Verbandschef: Hohe Spritpreise setzen Tafeln massiv unter Druck

Verbandschef: Hohe Spritpreise setzen Tafeln massiv unter Druck
Die hohen Spritpreise stellen die Tafeln vor große Probleme. Die Verteilung der Lebensmittel kostet deutlich mehr Geld, sagt Andreas Steppuhn, der Chef des Tafel-Bundesverbandes. Doch noch blieben fast alle Angebote bestehen.

Berlin (epd). Die Tafeln stehen derzeit wegen der hohen Spritpreise als Folge des Iran-Krieges zusätzlich unter Druck. „Die Tafeln sind spendenfinanziert. Und wenn alles teurer wird, ist das natürlich problematisch“, sagte Verbandschef Andreas Steppuhn dem Evangelischen Pressedienst (epd). Zudem wachse die Armut und damit auch die Zahl neuer Kunden bei den Tafeln, die gespendete Lebensmittel an Bedürftige verteilen.

Grundsätzlich sei das Netzwerk mit 981 Einrichtungen bundesweit gut ausgebaut. „Einzelne Tafeln kommen hinzu, während andere Standorte ihre Arbeit einstellen. Diese Entwicklung ist dynamisch und stark von regionalen Bedingungen abhängig“, sagte Steppuhn. Neue Ausgabestellen seien nicht immer sinnvoll, weil sie auf ausreichende Lebensmittelspenden angewiesen seien. „Und die zu bekommen wird zunehmend schwieriger, weil nicht mehr so viel Überschuss produziert wird“, erläuterte er.

Auch Mieten, Heiz- und Stromkosten steigen

Steigende Kosten beträfen jedoch nicht nur Benzin oder Diesel, sondern auch die Ausgaben für Mieten, Heizung oder Strom. Im Osten des Landes ist das nach Steppuhns Worten „noch mal schwieriger. Hier haben viele Tafeln im ländlichen Raum so gut wie keine finanziellen Reserven.“

„Preise für Sprit über zwei Euro pro Liter sind heftig“, so Steppuhn, denn die Tafeln sind spendenfinanziert. Der Kostenanstieg liege bei 30 Prozent. Das sei kaum zu kompensieren, denn die Tafel-Abläufe seien ja weitgehend fix. Er fürchte weiterhin hohe Preise an den Tankstellen: „Und vermutlich wird die Spritpreisreduzierung des Bundes keine großen Auswirkungen haben.“

Angebote vereinzelt eingeschränkt

Einzelne Tafeln dünnten ihre Angebote aus, um Spritkosten zu sparen. Schon seit der Corona-Pandemie und dem russischen Angriffskrieg gegen die Ukraine gebe es bei vielen Tafeln mehr Kundinnen und Kunden, als unterstützt werden könnten. Etwa ein Viertel der Tafeln habe Wartelisten. „Ich gehe davon aus, dass sich dieses Problem weiter zuspitzen wird, weil auch die Lebensmittelpreise durch die hohen Transportkosten steigen werden“, sagte der Verbandsvorsitzende. Dabei seien die Lebensmittelpreise seit 2020 im Durchschnitt schon um 37 Prozent gestiegen.

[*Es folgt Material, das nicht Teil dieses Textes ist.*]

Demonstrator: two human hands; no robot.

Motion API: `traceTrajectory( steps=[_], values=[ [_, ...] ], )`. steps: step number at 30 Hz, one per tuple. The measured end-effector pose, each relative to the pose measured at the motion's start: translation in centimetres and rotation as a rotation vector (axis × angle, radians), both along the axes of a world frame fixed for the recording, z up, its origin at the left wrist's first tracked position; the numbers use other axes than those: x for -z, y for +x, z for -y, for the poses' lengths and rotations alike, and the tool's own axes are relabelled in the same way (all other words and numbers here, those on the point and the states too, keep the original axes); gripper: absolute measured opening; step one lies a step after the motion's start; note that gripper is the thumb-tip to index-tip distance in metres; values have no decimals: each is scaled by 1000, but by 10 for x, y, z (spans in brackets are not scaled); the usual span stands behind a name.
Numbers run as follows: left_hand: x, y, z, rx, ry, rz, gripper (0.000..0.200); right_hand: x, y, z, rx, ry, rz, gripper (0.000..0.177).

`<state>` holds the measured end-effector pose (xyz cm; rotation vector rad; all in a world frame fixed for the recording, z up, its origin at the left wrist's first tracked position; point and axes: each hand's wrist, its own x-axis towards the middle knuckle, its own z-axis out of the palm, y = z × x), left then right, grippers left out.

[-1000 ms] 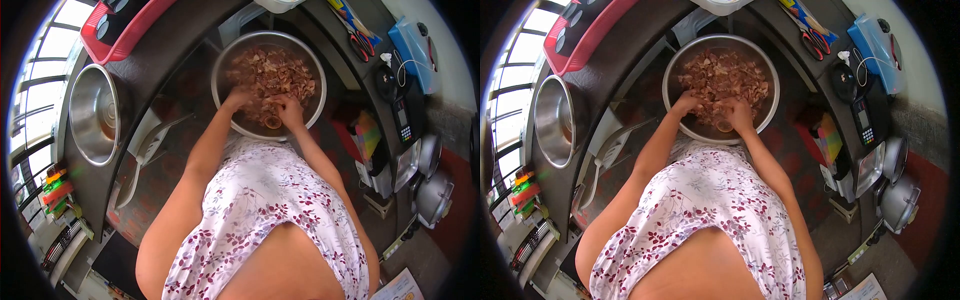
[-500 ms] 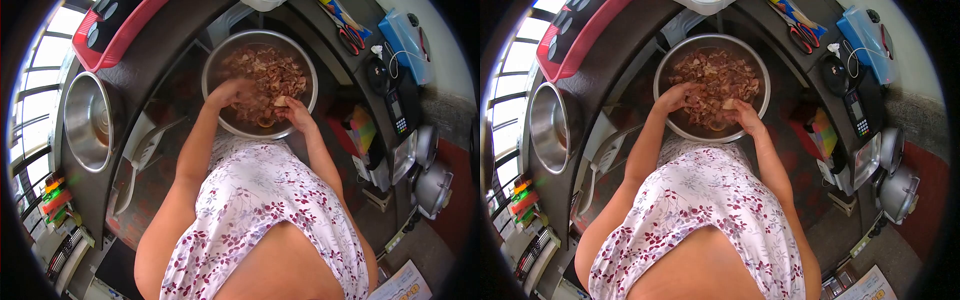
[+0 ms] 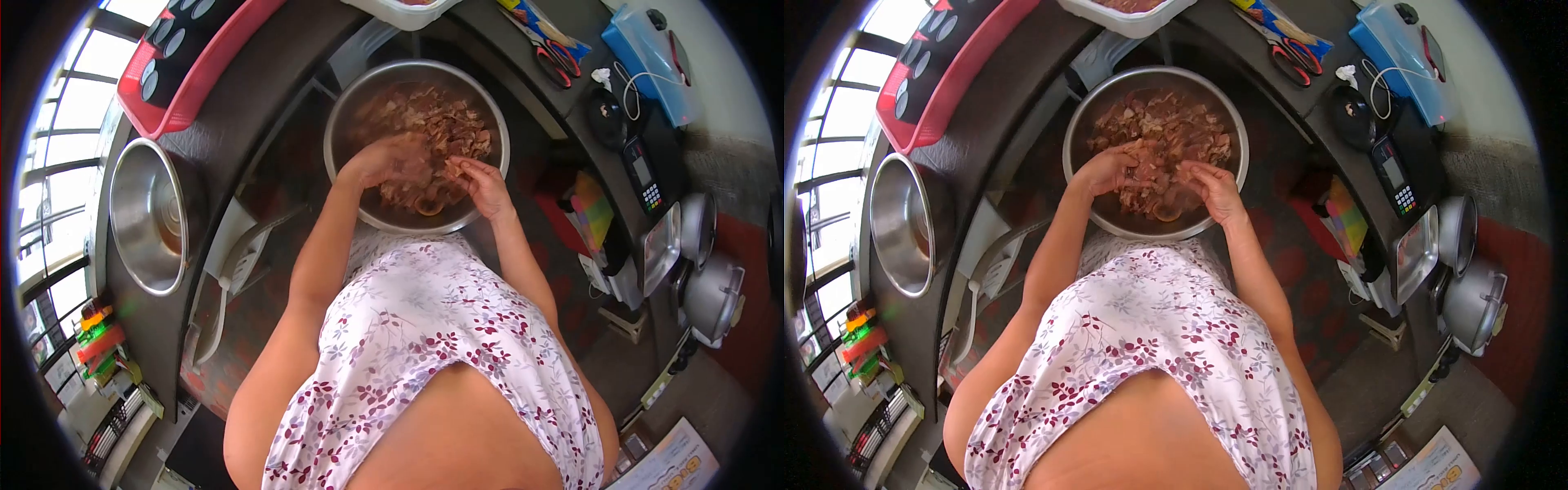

Laut Steppuhn müssten die Tafeln schneller auf E-Autos umsteigen, doch das sei immer auch eine Kostenfrage. „Die Zahl der E-Autos nimmt langsam zu.“ Bundesweit sind ungefähr zehn Prozent elektrische Fahrzeuge für die Tafeln im Einsatz. „Wir sehen hier zwar eine positive Entwicklung, aber unabhängig von Kraftstoffen sind die Tafeln noch lange nicht“, so Steppuhn.

Steppuhn ist 64 Jahre alt, stammt aus Münster und ist gelernter Stahlbetonbauer. In den 1990er und 2000er Jahren engagierte er sich gewerkschaftlich vor allem bei der IG BAU (Bauen-Agrar-Umwelt). Von 2005 bis 2009 saß Steppuhn für die SPD im Bundestag, seit 2023 leitet er den Bundesverband der Tafeln.